▶ ASSIGNMENT: Using the records below, write out again exactly the lines that begin at the line containing "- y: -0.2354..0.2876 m" and end at the line containing "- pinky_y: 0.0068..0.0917", and no other lines.

▶ Dataset items:
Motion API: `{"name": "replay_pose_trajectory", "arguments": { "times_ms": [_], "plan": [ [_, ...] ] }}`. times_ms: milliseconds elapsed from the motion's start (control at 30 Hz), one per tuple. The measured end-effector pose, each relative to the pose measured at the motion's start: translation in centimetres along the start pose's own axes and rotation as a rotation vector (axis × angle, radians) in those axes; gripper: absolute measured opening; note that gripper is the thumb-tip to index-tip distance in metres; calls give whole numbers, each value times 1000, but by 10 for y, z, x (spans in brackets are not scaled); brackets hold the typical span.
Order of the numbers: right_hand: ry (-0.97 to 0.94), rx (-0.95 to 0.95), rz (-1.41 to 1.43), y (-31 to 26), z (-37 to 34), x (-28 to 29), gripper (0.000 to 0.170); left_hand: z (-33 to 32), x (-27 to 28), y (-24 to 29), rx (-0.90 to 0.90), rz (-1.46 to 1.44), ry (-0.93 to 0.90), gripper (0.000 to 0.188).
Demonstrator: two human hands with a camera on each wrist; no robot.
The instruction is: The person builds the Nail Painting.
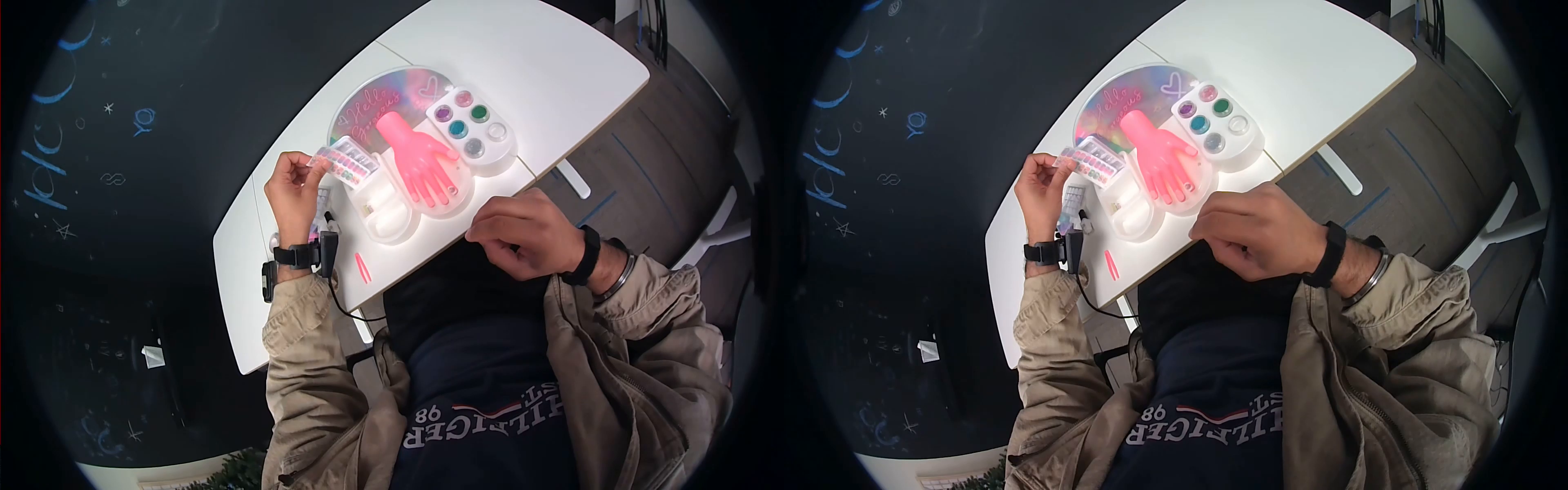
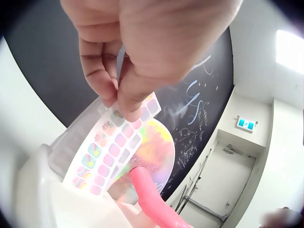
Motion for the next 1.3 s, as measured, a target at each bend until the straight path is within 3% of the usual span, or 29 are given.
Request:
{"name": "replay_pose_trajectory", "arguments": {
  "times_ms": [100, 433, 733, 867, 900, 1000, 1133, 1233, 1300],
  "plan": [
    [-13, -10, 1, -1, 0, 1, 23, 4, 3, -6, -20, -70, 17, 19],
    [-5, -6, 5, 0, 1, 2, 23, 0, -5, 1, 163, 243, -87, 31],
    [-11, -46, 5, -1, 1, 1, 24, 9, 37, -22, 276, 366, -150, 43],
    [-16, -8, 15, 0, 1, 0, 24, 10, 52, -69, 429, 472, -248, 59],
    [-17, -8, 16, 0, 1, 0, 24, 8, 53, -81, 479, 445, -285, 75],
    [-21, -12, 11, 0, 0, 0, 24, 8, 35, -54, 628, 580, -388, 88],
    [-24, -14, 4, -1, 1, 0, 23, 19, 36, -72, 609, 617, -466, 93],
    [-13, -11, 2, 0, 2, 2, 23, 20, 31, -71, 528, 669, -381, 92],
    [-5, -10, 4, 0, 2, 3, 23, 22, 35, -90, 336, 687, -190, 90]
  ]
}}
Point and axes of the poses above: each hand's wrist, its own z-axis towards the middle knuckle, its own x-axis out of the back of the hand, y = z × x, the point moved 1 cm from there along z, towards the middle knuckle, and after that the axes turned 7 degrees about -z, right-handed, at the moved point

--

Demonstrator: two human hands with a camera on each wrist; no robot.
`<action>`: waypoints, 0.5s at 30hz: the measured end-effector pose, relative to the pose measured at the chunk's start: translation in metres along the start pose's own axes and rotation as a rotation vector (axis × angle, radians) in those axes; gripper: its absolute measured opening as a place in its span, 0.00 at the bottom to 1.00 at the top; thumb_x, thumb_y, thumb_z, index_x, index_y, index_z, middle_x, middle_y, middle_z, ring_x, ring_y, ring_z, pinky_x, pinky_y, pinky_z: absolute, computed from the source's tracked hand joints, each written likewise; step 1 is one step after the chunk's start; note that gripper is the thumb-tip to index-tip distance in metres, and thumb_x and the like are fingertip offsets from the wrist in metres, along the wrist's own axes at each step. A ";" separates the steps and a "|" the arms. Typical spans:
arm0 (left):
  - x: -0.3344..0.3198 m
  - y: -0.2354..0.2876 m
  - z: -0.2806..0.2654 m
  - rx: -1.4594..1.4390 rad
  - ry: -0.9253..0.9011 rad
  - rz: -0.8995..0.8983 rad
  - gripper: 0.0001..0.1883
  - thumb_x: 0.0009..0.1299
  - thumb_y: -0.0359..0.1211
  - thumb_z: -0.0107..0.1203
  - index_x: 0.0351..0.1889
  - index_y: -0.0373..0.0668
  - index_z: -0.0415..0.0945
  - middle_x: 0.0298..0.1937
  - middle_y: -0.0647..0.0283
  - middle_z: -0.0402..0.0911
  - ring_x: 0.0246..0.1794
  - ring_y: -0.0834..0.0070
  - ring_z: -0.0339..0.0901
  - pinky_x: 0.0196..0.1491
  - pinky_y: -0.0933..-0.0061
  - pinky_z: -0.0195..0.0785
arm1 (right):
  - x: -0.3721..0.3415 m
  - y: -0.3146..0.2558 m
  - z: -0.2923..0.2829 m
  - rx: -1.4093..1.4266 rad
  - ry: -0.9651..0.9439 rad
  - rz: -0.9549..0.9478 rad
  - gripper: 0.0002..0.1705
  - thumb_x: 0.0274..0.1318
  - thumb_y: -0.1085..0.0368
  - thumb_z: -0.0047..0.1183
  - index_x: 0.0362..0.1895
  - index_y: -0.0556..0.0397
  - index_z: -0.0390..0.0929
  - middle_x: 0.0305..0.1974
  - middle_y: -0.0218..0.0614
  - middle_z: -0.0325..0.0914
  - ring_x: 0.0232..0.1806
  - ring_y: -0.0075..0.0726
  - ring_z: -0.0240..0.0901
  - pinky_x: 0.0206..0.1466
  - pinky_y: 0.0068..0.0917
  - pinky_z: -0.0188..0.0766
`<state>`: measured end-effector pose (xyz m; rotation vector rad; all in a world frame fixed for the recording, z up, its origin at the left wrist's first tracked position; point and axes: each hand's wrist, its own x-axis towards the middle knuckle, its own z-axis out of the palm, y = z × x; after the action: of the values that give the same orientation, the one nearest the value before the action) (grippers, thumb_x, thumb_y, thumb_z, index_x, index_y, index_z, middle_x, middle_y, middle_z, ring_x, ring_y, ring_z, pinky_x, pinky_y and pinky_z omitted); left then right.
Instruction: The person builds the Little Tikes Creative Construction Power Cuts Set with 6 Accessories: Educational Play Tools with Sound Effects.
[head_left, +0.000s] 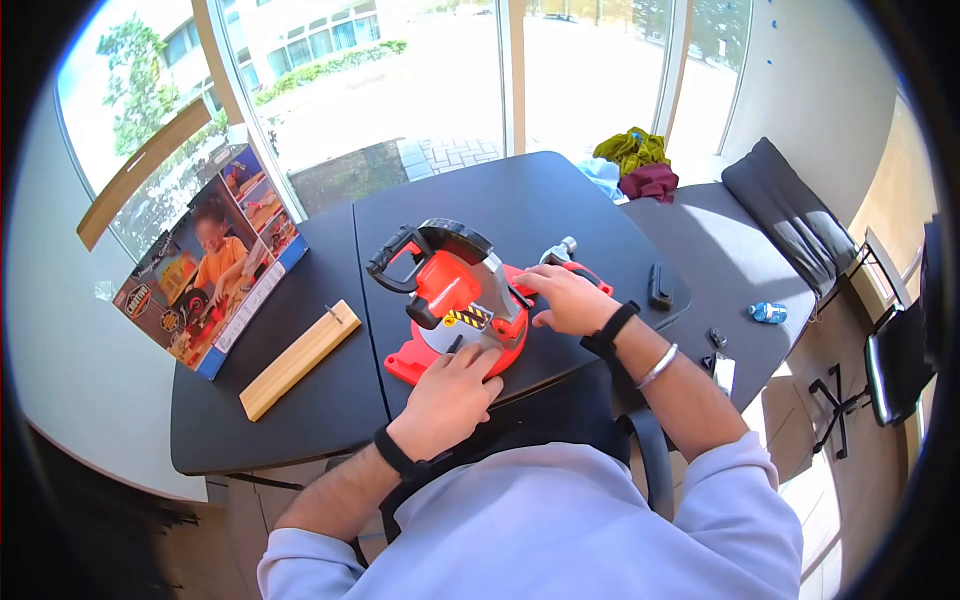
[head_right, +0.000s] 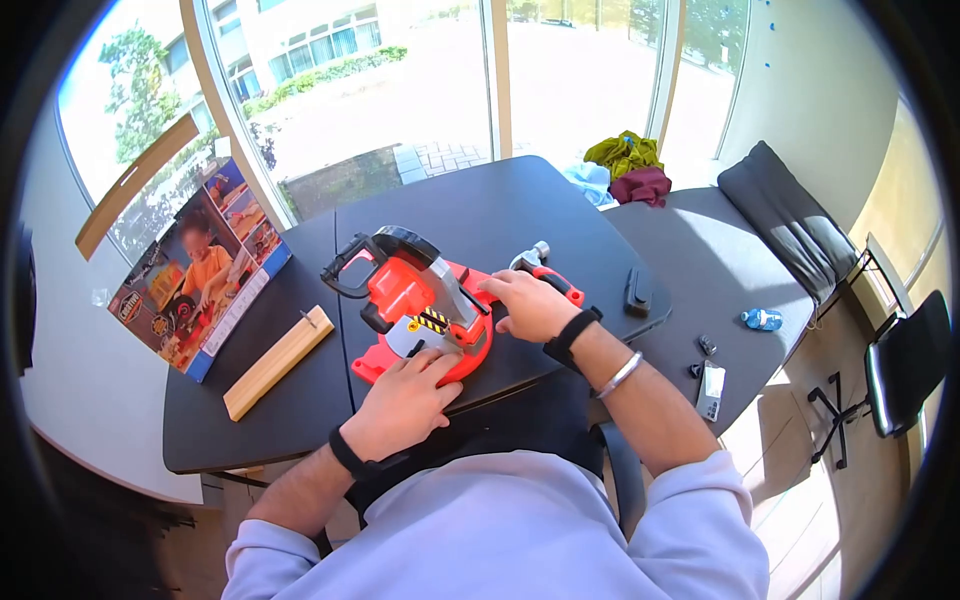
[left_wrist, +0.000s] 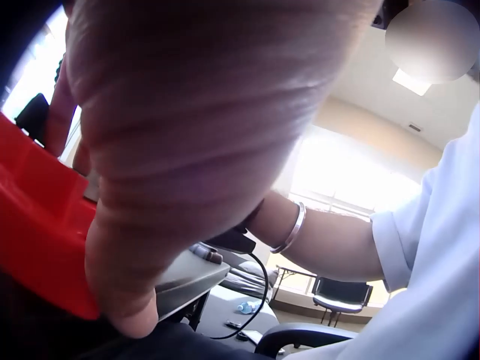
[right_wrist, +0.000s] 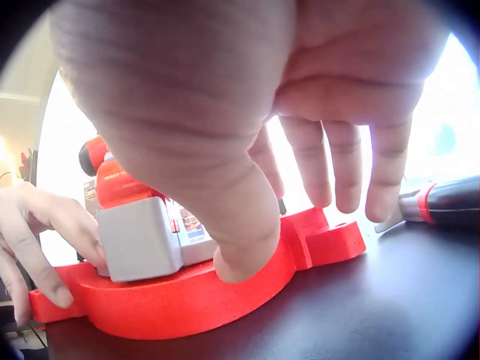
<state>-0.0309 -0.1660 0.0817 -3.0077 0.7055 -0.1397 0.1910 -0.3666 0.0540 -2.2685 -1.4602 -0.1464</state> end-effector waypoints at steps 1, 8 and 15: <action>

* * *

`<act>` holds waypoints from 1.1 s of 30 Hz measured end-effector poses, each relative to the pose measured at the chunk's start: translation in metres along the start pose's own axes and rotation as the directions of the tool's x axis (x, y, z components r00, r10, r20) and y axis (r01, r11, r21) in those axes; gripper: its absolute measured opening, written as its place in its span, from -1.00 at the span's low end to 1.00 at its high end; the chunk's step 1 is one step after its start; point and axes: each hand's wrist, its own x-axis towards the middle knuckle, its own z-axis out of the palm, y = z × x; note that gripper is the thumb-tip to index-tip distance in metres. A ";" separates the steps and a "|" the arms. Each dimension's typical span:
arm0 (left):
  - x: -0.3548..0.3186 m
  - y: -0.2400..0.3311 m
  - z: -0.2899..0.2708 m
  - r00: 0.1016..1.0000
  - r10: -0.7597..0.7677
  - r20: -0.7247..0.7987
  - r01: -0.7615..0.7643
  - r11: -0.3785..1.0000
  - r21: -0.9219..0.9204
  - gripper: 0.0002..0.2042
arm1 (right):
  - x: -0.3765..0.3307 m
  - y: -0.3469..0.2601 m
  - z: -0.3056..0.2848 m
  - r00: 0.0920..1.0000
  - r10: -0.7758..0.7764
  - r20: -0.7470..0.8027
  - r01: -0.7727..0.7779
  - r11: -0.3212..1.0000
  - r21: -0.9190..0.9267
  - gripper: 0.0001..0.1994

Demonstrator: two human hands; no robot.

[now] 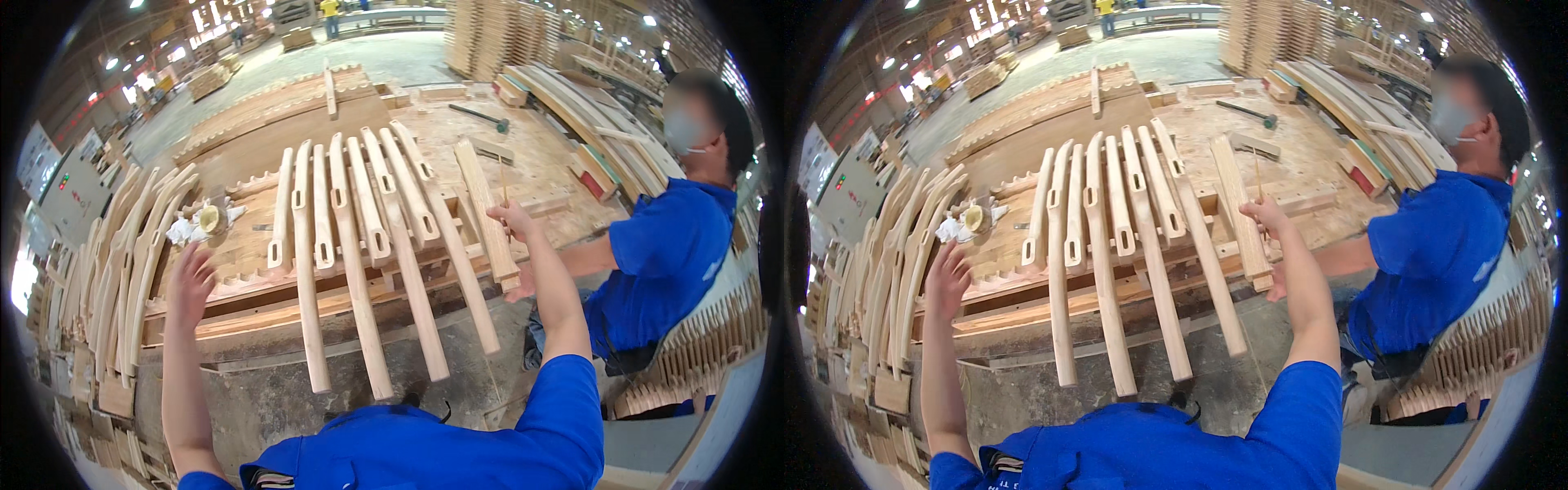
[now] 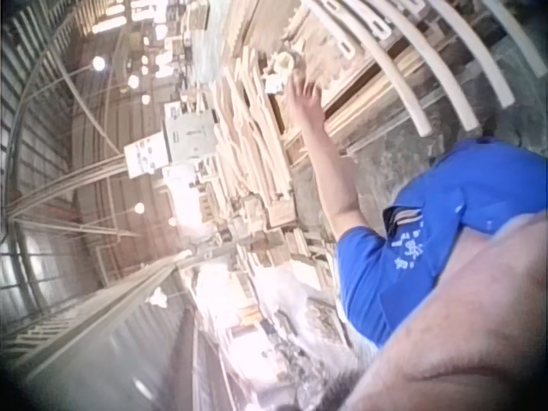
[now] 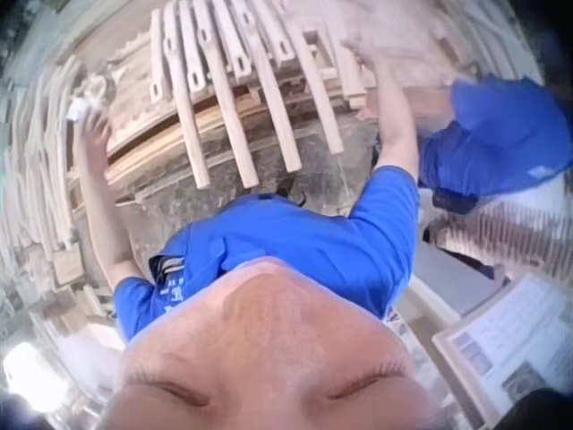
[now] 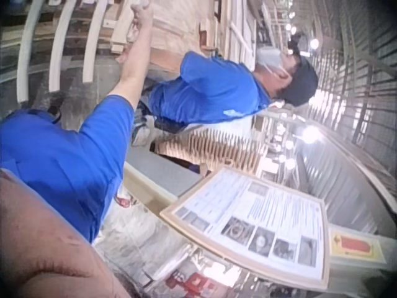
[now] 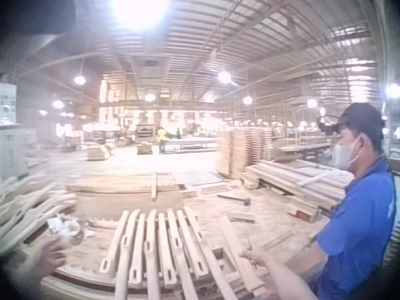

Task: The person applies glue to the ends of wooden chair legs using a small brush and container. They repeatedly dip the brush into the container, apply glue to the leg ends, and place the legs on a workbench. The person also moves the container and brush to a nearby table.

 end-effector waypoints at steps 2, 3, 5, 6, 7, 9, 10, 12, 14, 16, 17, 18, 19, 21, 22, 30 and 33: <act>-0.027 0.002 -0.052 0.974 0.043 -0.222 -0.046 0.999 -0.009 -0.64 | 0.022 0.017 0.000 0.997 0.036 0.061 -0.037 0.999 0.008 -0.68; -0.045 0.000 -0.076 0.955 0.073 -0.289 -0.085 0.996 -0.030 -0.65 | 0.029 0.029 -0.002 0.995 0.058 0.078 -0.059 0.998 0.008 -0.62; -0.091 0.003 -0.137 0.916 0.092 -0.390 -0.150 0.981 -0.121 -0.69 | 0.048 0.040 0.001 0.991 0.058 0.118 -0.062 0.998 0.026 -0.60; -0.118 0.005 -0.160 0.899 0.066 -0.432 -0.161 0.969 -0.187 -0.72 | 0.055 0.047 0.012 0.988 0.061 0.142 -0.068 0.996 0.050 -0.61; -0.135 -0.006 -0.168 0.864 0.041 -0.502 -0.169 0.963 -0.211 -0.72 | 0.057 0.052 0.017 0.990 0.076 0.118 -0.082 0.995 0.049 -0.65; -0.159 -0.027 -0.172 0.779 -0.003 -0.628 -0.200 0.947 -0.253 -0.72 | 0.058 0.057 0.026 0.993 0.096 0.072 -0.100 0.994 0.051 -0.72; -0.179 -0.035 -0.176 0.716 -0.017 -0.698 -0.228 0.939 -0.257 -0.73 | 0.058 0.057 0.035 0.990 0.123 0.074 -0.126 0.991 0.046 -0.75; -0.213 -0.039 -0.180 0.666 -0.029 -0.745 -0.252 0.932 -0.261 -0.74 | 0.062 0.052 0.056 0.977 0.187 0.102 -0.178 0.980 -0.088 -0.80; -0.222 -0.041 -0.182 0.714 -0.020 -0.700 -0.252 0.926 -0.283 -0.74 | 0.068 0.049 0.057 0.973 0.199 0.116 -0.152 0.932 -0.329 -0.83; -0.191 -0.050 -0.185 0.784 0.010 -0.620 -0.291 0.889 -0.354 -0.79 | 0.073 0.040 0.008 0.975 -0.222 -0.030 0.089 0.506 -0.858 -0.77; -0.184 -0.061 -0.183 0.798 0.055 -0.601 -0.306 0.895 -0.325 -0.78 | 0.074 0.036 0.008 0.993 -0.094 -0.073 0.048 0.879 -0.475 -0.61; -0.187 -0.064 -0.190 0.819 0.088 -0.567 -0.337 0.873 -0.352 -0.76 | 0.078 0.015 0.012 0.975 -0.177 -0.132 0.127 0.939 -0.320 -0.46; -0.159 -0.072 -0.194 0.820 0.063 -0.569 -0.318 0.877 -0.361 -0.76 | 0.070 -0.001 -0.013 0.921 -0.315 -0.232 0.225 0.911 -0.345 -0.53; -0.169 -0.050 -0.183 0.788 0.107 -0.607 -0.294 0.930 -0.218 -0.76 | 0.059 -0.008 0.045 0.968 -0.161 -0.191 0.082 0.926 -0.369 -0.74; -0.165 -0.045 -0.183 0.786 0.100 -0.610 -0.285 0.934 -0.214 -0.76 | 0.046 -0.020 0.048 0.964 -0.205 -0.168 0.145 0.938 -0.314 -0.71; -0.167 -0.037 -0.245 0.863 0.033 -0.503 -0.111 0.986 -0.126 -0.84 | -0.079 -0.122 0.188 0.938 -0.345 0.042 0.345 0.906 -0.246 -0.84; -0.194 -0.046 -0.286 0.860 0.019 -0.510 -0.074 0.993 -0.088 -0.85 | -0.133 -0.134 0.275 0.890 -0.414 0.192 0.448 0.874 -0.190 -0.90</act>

▶ SOLVED EXERCISE:
  - y: -0.2354..0.2876 m
  - z: -0.2806..0.2654 m
  - rx: -1.4594..1.4390 rad
  - ry: -0.9253..0.9011 rad
  - rz: -0.8995..0.8983 rad
  - gripper: 0.0001..0.1883
  - thumb_x: 0.0009..0.1299
  - thumb_y: -0.0359..0.1211
  - thumb_z: -0.0107..0.1203
  - index_x: 0.0351..0.1889
  - index_y: -0.0373..0.0668
  - index_z: -0.0415..0.0945
  - middle_x: 0.0298..0.1937
  - middle_y: -0.0647..0.0283
  - middle_z: -0.0402..0.0911
  - ring_x: 0.0246..0.1794
  - ring_y: -0.0834..0.0070
  - ring_z: -0.0339..0.0901
  - pinky_x: 0.0196..0.1491
  - pinky_y: -0.0933..-0.0061
  - pinky_z: -0.0195..0.0785
arm1 (right):
  - x: -0.3721..0.3415 m
  - y: -0.3146..0.2558 m
  - z: -0.2923..0.2829 m
  - rx: -1.4093..1.4266 rad
  - ry: -0.9651..0.9439 rad
  - rz: -0.9549..0.9478 rad
  - gripper: 0.0002..0.1705
  - thumb_x: 0.0274..0.1318
  - thumb_y: -0.1085..0.0368
  - thumb_z: -0.0047..0.1183
  - index_x: 0.0362..0.1895
  - index_y: -0.0556..0.0397
  - index_z: -0.0390..0.0929
  - middle_x: 0.0305..0.1974
  - middle_y: -0.0218..0.0614
  - middle_z: -0.0325..0.0914
  - ring_x: 0.0232..0.1806
  - ring_y: -0.0075..0.0726
  - ring_z: -0.0240..0.0901
  - pinky_x: 0.0206..0.1466
  - pinky_y: 0.0068..0.0917

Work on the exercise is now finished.